Les marques viticoles, des marques à part

 
 
Qu’est-ce qu’une marque viticole ?
 

C’est ce que l’on appelle communément une « marque de domaine » ou « marque de château », c’est-à-dire une marque déposée en classe 33 pour désigner des vins et garantissant la provenance du vin qu’elle désigne. C’est pour cette dernière raison que ces marques sont soumises non seulement au régime commun du droit des marques, mais également à des règlementations spécifiques issues notamment du Code de la consommation et du Code Rural et de la Pêche Maritime.


Quel est l’intérêt de déposer une marque viticole ?
 

Pour les professionnels du secteur, l’intérêt est double. D’une part, le dépôt d’une marque leur permettra de se distinguer de leurs concurrents dans l’esprit du consommateur, de devenir identifiable en tant que signe distinctif de l’entreprise, notamment à l’égard de concurrents provenant d’un même secteur géographique et bénéficiant par exemple d’une même Indication Géographique Protégée (IGP). D’autre part, le droit des marques leur offrira une protection plus étendue dans la mesure où la contrefaçon de marque est sanctionnée plus sévèrement par la loi qui réprime notamment l’utilisation par un opérateur concurrent d’un nom identique ou similaire, pour des produits identiques ou similaires, s’il peut entraîner un risque de confusion dans l’esprit du public, articles L.713-2 et L.716-9 à -11 du Code de la Propriété Intellectuelle.
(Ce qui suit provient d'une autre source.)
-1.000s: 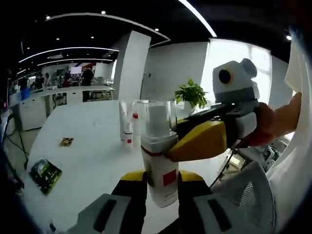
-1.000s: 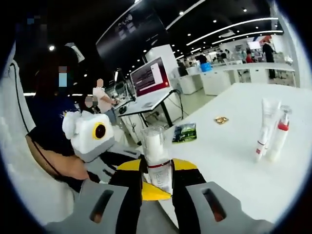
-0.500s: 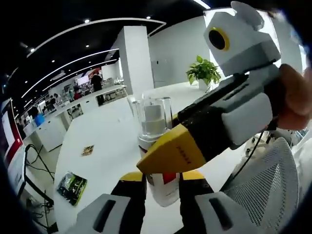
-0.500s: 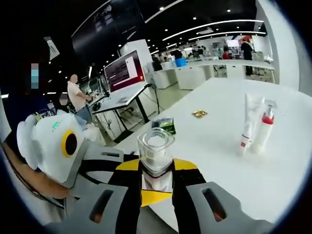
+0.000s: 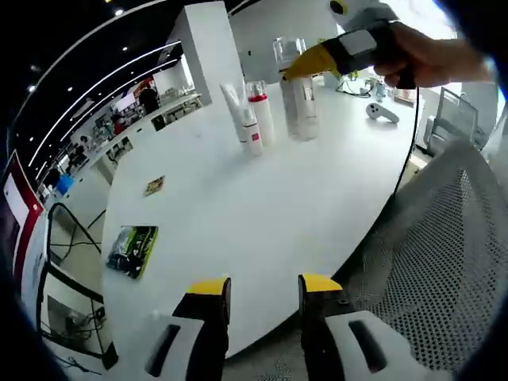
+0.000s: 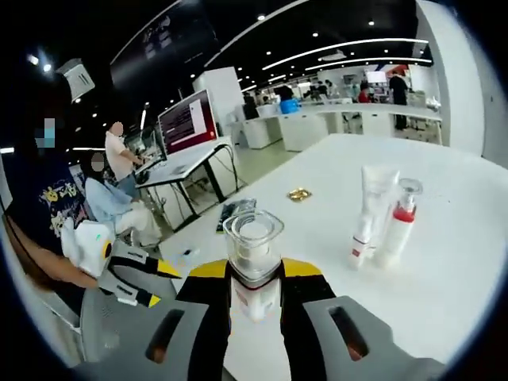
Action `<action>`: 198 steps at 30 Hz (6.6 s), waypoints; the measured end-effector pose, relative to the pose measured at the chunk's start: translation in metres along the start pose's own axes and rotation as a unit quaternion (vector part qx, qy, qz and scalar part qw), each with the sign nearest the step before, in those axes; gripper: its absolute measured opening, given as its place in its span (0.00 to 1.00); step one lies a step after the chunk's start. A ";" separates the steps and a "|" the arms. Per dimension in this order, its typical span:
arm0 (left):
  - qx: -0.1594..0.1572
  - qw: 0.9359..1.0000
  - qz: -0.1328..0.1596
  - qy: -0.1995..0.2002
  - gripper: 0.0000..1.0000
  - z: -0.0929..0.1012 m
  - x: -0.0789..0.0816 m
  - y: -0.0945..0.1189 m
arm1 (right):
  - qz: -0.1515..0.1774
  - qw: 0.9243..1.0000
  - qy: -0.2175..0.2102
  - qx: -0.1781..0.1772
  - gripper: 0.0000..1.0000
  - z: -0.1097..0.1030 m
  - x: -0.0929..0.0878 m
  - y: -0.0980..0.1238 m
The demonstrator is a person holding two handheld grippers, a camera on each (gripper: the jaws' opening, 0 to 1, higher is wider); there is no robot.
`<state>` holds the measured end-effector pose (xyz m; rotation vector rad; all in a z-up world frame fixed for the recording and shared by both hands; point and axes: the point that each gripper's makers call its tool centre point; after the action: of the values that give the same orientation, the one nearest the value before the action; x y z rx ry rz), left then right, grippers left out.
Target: Arrange the skincare products in the storage area until every visible bottle or jar stands upright without overlapping.
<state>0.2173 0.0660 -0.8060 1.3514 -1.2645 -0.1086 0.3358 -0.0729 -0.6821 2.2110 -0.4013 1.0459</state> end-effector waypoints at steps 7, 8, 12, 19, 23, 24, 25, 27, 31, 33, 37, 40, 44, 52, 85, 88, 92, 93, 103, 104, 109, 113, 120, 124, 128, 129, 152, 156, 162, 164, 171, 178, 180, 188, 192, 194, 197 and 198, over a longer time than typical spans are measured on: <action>-0.047 0.998 -0.008 0.046 0.24 0.011 0.001 -0.010 | -0.002 0.999 0.023 -0.023 0.21 0.039 -0.004 -0.001; -0.045 0.998 -0.024 0.031 0.20 0.009 -0.008 -0.012 | -0.002 0.999 0.025 -0.024 0.21 0.045 -0.008 -0.003; -0.058 0.997 -0.048 0.006 0.19 0.015 -0.019 -0.013 | -0.007 0.999 0.028 -0.026 0.21 0.063 -0.018 -0.012; -0.050 0.997 -0.057 0.023 0.20 0.011 -0.031 -0.012 | -0.004 0.999 0.042 -0.030 0.21 0.091 -0.021 -0.029; -0.034 0.998 -0.027 0.036 0.19 0.004 -0.020 -0.009 | -0.003 0.998 0.055 -0.034 0.21 0.102 -0.019 -0.038; -0.034 0.998 -0.027 0.038 0.20 0.003 -0.020 -0.009 | -0.003 0.998 0.056 -0.036 0.21 0.105 -0.017 -0.039; -0.037 0.998 -0.037 0.045 0.20 0.003 -0.025 -0.010 | 0.000 0.998 0.057 -0.037 0.21 0.107 -0.015 -0.039; -0.034 0.998 -0.037 0.043 0.20 0.003 -0.025 -0.010 | 0.005 0.998 0.058 -0.039 0.21 0.111 -0.012 -0.040; -0.029 0.998 -0.035 0.053 0.20 0.001 -0.024 -0.009 | 0.013 0.997 0.062 -0.053 0.21 0.128 -0.006 -0.043; -0.027 0.998 -0.035 0.053 0.20 0.000 -0.025 -0.009 | 0.018 0.996 0.059 -0.060 0.21 0.136 -0.004 -0.045; -0.028 0.997 -0.037 0.055 0.20 0.000 -0.028 -0.009 | 0.019 0.995 0.067 -0.070 0.21 0.154 -0.003 -0.050; -0.032 0.997 -0.045 0.053 0.20 0.001 -0.034 -0.011 | 0.023 0.995 0.069 -0.075 0.21 0.161 0.000 -0.053; -0.028 0.997 -0.040 0.053 0.20 -0.001 -0.033 -0.011 | 0.026 0.994 0.077 -0.078 0.21 0.164 0.003 -0.056; -0.022 0.998 -0.040 0.053 0.20 -0.004 -0.036 -0.012 | 0.028 0.989 0.111 -0.095 0.21 0.175 0.001 -0.064; -0.016 0.998 -0.036 0.048 0.20 -0.006 -0.035 -0.011 | 0.022 0.983 0.127 -0.130 0.26 0.187 -0.007 -0.059; -0.015 0.998 -0.037 0.047 0.20 -0.006 -0.036 -0.010 | 0.015 0.983 0.122 -0.137 0.27 0.191 -0.009 -0.056; -0.018 0.998 -0.041 0.046 0.20 -0.004 -0.037 -0.010 | 0.010 0.983 0.119 -0.140 0.27 0.198 -0.010 -0.052; -0.017 0.998 -0.041 0.046 0.20 -0.005 -0.036 -0.011 | 0.008 0.983 0.120 -0.142 0.27 0.199 -0.010 -0.052; -0.012 0.998 -0.040 0.046 0.20 -0.008 -0.036 -0.010 | 0.002 0.982 0.113 -0.154 0.26 0.213 0.001 -0.049; -0.011 0.998 -0.038 0.045 0.20 -0.008 -0.035 -0.010 | 0.001 0.982 0.113 -0.152 0.25 0.212 0.001 -0.049; -0.009 0.998 -0.038 0.045 0.20 -0.008 -0.035 -0.010 | -0.004 0.982 0.118 -0.148 0.25 0.208 0.001 -0.052; -0.009 0.998 -0.040 0.044 0.20 -0.009 -0.036 -0.010 | -0.012 0.984 0.102 -0.147 0.27 0.206 -0.004 -0.053; -0.009 0.998 -0.039 0.042 0.20 -0.009 -0.037 -0.010 | -0.019 0.988 0.009 -0.155 0.35 0.199 -0.032 -0.056; -0.010 0.998 -0.039 0.041 0.20 -0.009 -0.036 -0.010 | 0.004 0.991 -0.062 -0.119 0.35 0.158 -0.036 -0.049; -0.010 0.998 -0.037 0.039 0.20 -0.009 -0.036 -0.011 | 0.002 0.993 -0.071 -0.089 0.34 0.125 -0.048 -0.055; -0.011 0.998 -0.040 0.038 0.20 -0.008 -0.037 -0.011 | -0.001 0.994 -0.073 -0.081 0.34 0.118 -0.049 -0.057; 0.003 0.998 -0.004 0.066 0.30 -0.009 -0.002 -0.010 | -0.107 0.990 0.055 0.069 0.44 -0.068 -0.124 0.013; 0.025 0.993 0.011 0.114 0.33 -0.027 0.002 -0.008 | -0.070 0.992 0.105 0.024 0.44 -0.062 -0.113 0.006; 0.056 0.963 0.093 0.246 0.37 -0.077 0.035 0.002 | -0.051 0.981 0.185 -0.039 0.40 -0.046 -0.110 0.002; 0.067 0.916 0.152 0.364 0.38 -0.105 0.048 0.003 | -0.050 0.984 0.166 -0.045 0.41 -0.041 -0.109 0.000; 0.216 0.857 0.124 0.452 0.92 -0.207 0.004 -0.024 | -0.052 0.986 0.144 -0.067 0.40 -0.029 -0.106 0.000; 0.285 0.816 0.075 0.497 1.00 -0.266 -0.032 -0.065 | -0.051 0.983 0.169 -0.047 0.41 -0.036 -0.109 -0.002; 0.281 0.832 0.019 0.478 1.00 -0.268 -0.041 -0.077 | -0.062 0.984 0.163 -0.046 0.41 -0.033 -0.113 -0.002; 0.289 0.848 -0.030 0.444 1.00 -0.288 -0.049 -0.112 | -0.086 0.982 0.162 -0.031 0.39 -0.037 -0.124 -0.006; 0.274 0.859 -0.064 0.427 1.00 -0.285 -0.051 -0.127 | -0.089 0.982 0.162 -0.027 0.39 -0.037 -0.124 -0.007; 0.271 0.861 -0.070 0.424 1.00 -0.283 -0.053 -0.133 | -0.087 0.983 0.156 -0.029 0.38 -0.036 -0.123 -0.007; 0.262 0.866 -0.091 0.415 1.00 -0.277 -0.060 -0.139 | -0.088 0.983 0.156 -0.028 0.38 -0.036 -0.124 -0.007; 0.253 0.874 -0.112 0.400 1.00 -0.272 -0.064 -0.139 | -0.088 0.984 0.155 -0.027 0.38 -0.037 -0.124 -0.007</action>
<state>0.4653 0.2431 -0.8743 1.7244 -0.4259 0.6119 0.2399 -0.0432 -0.7639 1.9526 -0.0920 1.2397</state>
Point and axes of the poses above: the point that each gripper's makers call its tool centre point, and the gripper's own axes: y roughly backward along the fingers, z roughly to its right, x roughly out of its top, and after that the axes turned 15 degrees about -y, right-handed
Les spécificités des marques viticoles :

 
Afin d’éviter que les marques viticoles ne présentent un caractère trompeur à l’égard du consommateur, le législateur a mis en place, à l’échelle nationale comme communautaire, des règles spécifiques et particulièrement restrictives concernant les marques apposées sur les produits de la vigne, mais également en matière d’étiquetage.
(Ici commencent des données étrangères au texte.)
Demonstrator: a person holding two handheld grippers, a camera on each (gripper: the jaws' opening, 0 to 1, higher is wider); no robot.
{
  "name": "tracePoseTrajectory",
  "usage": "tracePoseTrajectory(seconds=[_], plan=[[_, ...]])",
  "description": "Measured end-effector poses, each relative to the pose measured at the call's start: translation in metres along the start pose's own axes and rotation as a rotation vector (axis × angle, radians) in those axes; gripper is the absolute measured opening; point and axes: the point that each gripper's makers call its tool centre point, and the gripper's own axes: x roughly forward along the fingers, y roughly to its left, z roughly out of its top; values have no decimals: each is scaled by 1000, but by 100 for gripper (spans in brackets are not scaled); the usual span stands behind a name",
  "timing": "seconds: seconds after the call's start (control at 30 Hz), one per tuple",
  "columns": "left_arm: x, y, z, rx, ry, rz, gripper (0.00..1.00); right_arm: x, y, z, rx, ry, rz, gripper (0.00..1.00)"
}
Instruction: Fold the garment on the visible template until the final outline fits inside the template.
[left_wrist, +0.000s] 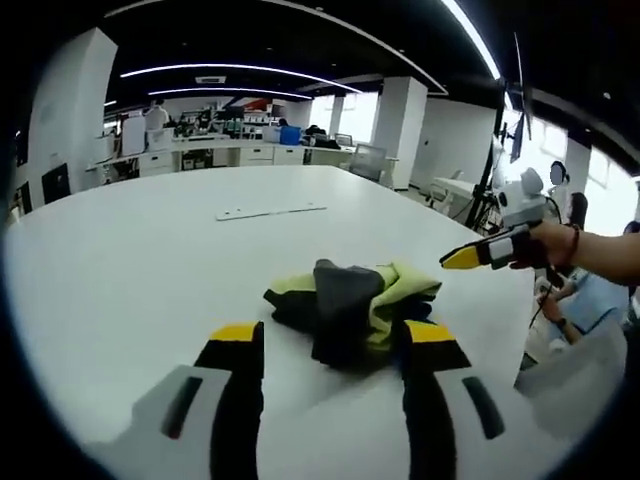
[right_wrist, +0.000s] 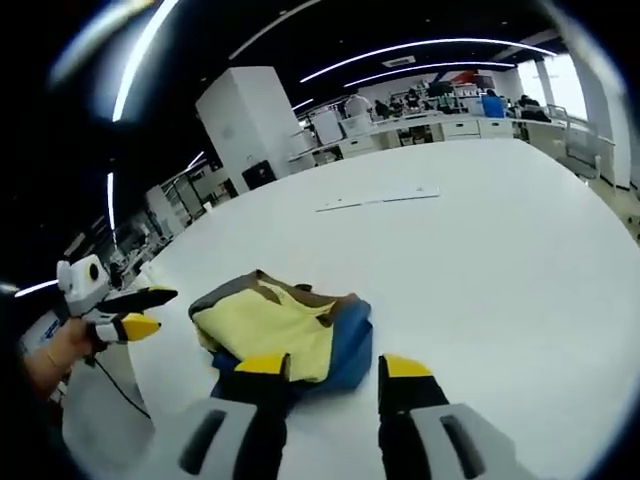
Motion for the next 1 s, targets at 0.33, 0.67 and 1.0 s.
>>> tracePoseTrajectory(seconds=[0.33,0.67,1.0], plan=[[22,2,-3,-34,9,-35,43,16,-15,-4,-36,36,-40,23],[36,-1,-11,-102,27,-66,21,26,-19,-7,-28,60,-76,15],[40,-6,-18,-130,47,-98,9,33,-20,-26,-12,145,-150,5]])
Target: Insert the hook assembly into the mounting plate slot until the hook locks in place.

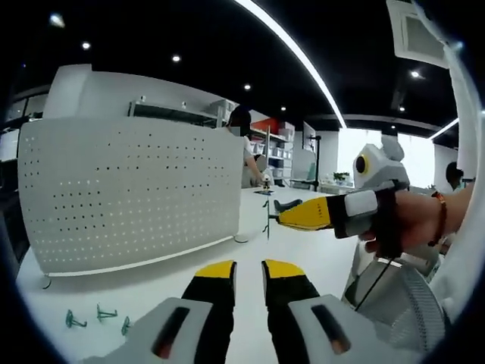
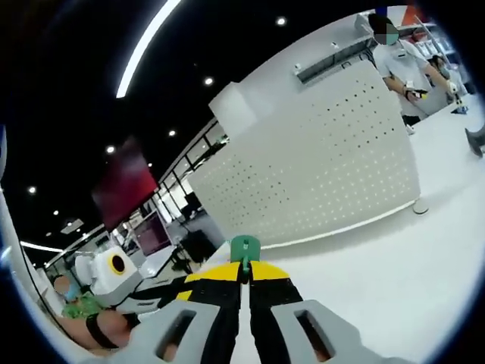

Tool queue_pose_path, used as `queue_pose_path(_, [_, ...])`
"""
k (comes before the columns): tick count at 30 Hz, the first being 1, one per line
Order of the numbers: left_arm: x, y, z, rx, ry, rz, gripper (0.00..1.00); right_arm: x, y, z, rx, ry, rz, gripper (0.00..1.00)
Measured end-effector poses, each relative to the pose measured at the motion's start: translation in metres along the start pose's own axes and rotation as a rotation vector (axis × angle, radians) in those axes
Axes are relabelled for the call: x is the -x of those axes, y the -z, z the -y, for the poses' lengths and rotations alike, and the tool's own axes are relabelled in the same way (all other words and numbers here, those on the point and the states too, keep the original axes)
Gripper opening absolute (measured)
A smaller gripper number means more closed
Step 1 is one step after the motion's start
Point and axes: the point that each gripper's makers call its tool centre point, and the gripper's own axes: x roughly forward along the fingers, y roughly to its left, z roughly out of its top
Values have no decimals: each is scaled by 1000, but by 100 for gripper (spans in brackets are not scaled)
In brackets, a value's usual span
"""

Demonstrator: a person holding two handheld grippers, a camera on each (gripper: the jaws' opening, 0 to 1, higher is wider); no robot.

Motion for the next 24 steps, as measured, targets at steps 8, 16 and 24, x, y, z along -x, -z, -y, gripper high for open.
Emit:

Ainsi, certains termes sont réglementés et ne peuvent être utilisés librement par le déposant. Tel est le cas notamment des termes « château », « clos », « cru » et « hospices ». Selon l’article 7 décret du 4 mai 2012 relatif à l'étiquetage et à la traçabilité des produits vitivinicoles et à certaines pratiques œnologiques, qui est venu modifier le décret de 1921, ces termes, très accrocheurs d’un point de vue marketing, sont réservés « aux vins bénéficiant d'une Appellation d'Origine Protégée (AOP) lorsque les vins sont issus de raisins récoltés sur les parcelles d'une exploitation ainsi dénommée et vinifiés dans cette exploitation ». Outre ce critère, les mentions « clos » et « cru » ne sont par ailleurs autorisées que dans des conditions extrêmement restrictives.
 

L’utilisation de termes tels que « abbaye », « bastide », « campagne », « chapelle », « commanderie », « domaine », « mas », « manoir », « monastère », « monopole », « moulin », « prieuré » et « tour » et de nombreuses mentions telles que « mis en bouteille à la propriété » sont également réglementés par le décret, de telle sorte qu’il convient d’être particulièrement prudent lorsque l’on s’apprête à créer une marque de vin ou même simplement réaliser une étiquette.

Par ailleurs, et toujours dans un souci de protection du consommateur, les signes intégrant une AOP ne peuvent être déposés à titre de marque si les produits désignés ne bénéficient pas de cette appellation d’origine car la marque serait alors déceptive, trompeuse. Si les produits en bénéficient réellement, il est alors nécessaire de choisir un signe qui se démarque suffisamment de l’appellation afin que la marque ne soit pas qualifiée de non-distinctive et rejetée par l’INPI.

De nombreuses autres dispositions d’une importance pratique certaine, comme notamment des règles d’étiquetage ou de packaging, sont présentes dans ces textes et doivent être respectées afin de ne pas s’exposer aux sanctions prévues par les articles L.121-1 et L.213-1 du Code de la Consommation relatifs aux délits de publicité mensongère et de tromperie.


En conclusion …

 
La législation française et communautaire est très dense et la jurisprudence est abondante concernant cette matière, et il convient de s’armer d’une grande vigilance lorsque l’on souhaite déposer un signe en tant que marque viticole, à tout le moins dès lors que celui-ci n’est pas un signe de fantaisie et qu’il ne reprend pas le vocable réglementé par les différents décrets ou tout ou partie d’une AOP. C’est pourquoi le recours à un conseil en propriété industrielle est fortement recommandé pour le dépôt, mais également pour la défense des marques viticoles.